Mr. Durden goes on to warn that “teaching technical skills merely to meet the requirements of a current job is not sufficient.” He is exactly right, but the CTE system of today has already moved away from that approach. CTE doesn’t just teach a specific set of skills meant for careers limited to existing workforce needs. Rather, today’s CTE offers a strong set of academic, technical and employability skills embedded in broader Career Clusters that prepare students to be lifelong learners and advance along career pathways. And, while education in the skills trades is critical to American economic competitiveness and can lead to high-wage careers (e.g. the average salary of a plumber is $55,000), one has to look no further than the city of Baltimore for examples of new and innovative CTE programming that prepares students for careers of the future as well.

For instance, Baltimore City Public Schools offer a robust array of CTE pathways, from information technology and engineering to health and biosciences. What’s more, these programs allow students to earn industry-recognized credentials from companies like Cisco, Oracle and Microsoft, all while still in high school. Students also have the opportunity to earn professional certifications, and each year city high schoolers become certified EMTs, nursing assistants and pharmacy technicians, among other careers.

Lastly, Mr. Durden seems to argue that educational alternatives to four-year colleges don’t exist. In reality, there are over 1,700 2-year colleges across the country, and just like at Baltimore City Community College and the Community College of Baltimore County, many of these postsecondary institutions partner with local secondary schools to offer early college credit through CTE programs of study. These programs offer students the opportunity to work in fields ranging from cybersecurity to veterinary medicine to business management.

This doesn’t mean there aren’t ways to improve CTE. Dedicated educators and professionals work to do this every day. But instead of ignoring existing CTE programs, advocates should focus their efforts on ways that the new Congress and Trump Administration can expand opportunity for all students. Two major items on the federal legislative agenda in particular could help to do this.

First, Congress should reauthorize and update the Carl D. Perkins Career and Technical Education Act to reflect innovations in the CTE ecosystem and restore Perkins funding to 2010 levels.

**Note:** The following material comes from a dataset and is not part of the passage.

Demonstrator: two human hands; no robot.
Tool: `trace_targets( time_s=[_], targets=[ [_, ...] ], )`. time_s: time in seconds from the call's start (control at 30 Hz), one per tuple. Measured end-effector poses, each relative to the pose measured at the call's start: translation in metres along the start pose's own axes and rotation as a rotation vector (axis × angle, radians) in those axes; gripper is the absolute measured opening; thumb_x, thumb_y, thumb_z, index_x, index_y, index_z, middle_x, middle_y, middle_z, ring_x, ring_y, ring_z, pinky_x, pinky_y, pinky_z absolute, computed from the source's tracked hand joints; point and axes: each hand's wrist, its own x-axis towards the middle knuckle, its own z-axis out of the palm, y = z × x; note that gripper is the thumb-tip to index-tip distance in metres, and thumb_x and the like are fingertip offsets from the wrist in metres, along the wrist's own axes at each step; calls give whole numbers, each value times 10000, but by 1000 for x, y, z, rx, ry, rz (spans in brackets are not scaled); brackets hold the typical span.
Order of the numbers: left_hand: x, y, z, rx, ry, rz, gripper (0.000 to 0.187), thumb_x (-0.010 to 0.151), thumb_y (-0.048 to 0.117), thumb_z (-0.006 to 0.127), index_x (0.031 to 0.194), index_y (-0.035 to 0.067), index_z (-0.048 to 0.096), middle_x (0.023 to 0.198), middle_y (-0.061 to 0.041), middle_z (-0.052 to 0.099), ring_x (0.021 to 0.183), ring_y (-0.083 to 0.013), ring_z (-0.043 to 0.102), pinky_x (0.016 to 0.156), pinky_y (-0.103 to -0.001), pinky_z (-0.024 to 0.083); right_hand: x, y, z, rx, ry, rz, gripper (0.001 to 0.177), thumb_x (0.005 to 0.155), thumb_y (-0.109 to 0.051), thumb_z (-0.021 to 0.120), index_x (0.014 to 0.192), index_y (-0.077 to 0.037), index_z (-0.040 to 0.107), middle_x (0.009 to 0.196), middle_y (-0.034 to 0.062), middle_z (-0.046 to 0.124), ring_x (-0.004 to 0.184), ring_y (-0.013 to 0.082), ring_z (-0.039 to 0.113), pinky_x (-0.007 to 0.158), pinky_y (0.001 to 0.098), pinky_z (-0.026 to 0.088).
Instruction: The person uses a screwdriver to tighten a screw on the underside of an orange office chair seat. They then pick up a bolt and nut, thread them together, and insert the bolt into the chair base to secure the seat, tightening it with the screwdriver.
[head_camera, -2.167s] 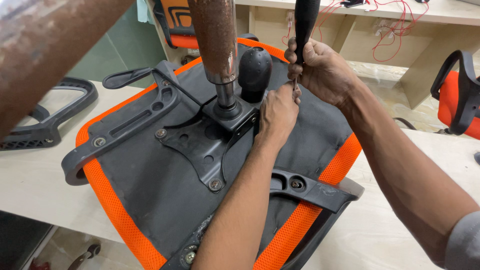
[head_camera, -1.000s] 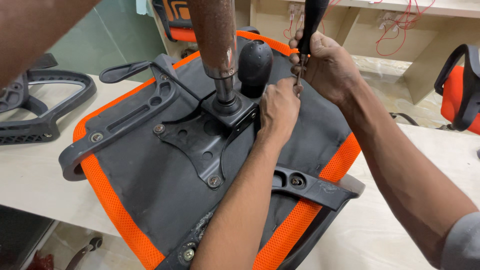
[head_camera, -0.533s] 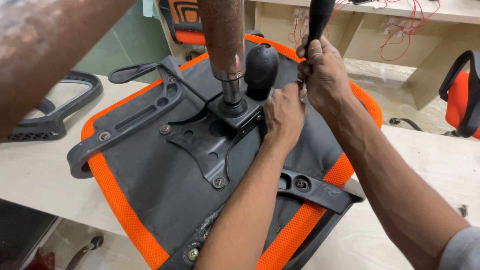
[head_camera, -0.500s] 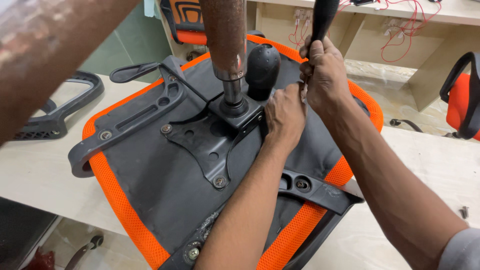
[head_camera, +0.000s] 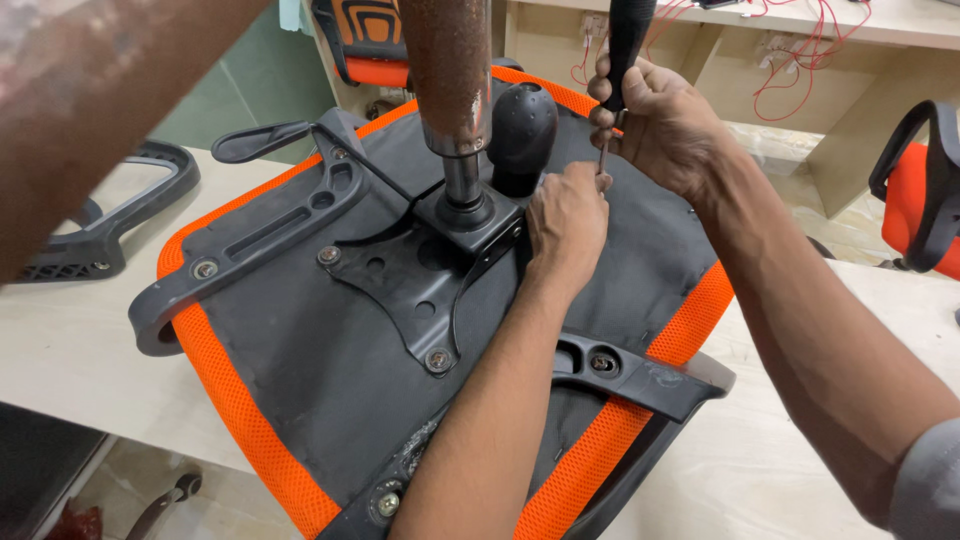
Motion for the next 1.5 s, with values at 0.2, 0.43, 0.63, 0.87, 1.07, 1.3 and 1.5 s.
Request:
trace_targets(
  time_s=[0.2,0.43,0.63,0.87,1.07,1.3,1.5],
  targets=[
    [-1,-1,0,-37,15,24,186,971,197,625,935,47,729,811,-200,735,805,-365,739,725,-488,561,14,25,0,-194,443,-92,195,1119,-252,454,1087,-130,601,904,-30,598,720,95,528,702,303,471],
    [-1,0,-1,15,-5,29,171,965,145,569,936,58,714,858,-227,724,845,-423,713,760,-528,549,22,45,9,-236,729,-289,207,1127,-196,428,1075,-116,611,858,-16,587,646,77,505,567,281,385],
    [-3,3,-5,-16,-2,42,179,961,214,637,944,50,707,848,-223,726,844,-418,706,748,-538,519,3,26,4,-147,566,-193,203,1117,-235,463,1202,-110,598,965,-13,620,738,76,590,658,245,514],
    [-4,7,-12,-78,-110,13,151,897,208,703,902,60,733,882,-162,753,878,-367,718,766,-494,536,-35,-1,10,-145,494,-550,229,1198,-234,457,1318,-74,568,1070,32,611,837,107,579,768,279,507],
    [-8,17,-20,-92,-137,26,152,917,221,686,944,89,755,928,-161,755,911,-366,717,799,-475,547,-77,4,-4,-453,687,-22,226,1076,-246,565,1007,-37,618,853,12,620,649,88,521,575,266,428],
    [-48,60,14,-229,-379,178,157,924,224,647,955,101,740,939,-146,752,908,-372,708,800,-488,536,-171,51,-33,-744,954,-36,216,1041,-145,617,1174,12,684,906,4,639,732,42,502,621,223,419],
    [-85,85,44,-116,-434,477,157,899,209,635,923,87,730,877,-145,761,891,-337,716,831,-497,517,-232,92,-67,-613,1231,101,322,955,-135,649,1243,9,649,921,42,637,724,82,506,589,268,395]
  ],
)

Funding cuts have real consequences, and Maryland has since seen an adjusted 24 percent decrease in federal Perkins dollars. Second, Congress can increase access to community colleges and certification programs by making important changes to financial aid eligibility during this year’s reauthorization of the Higher Education Act.

Robust, comprehensive and rigorous CTE exists as a path to the middle-class for millions of Americans. But student opportunities are often hampered by misconceptions about today’s CTE and/or plagued by inadequate funding. With the support of Congress and stakeholders across the country, every student can have a shot at the American dream.

LeAnn Wilson is the executive director of the Association for Career and Technical Education (ACTE), the nation’s largest nonprofit association committed to the advancement of education that prepares youth and adults for successful careers. ACTE represents tens of thousands of educators, administrators and other education professionals across the country.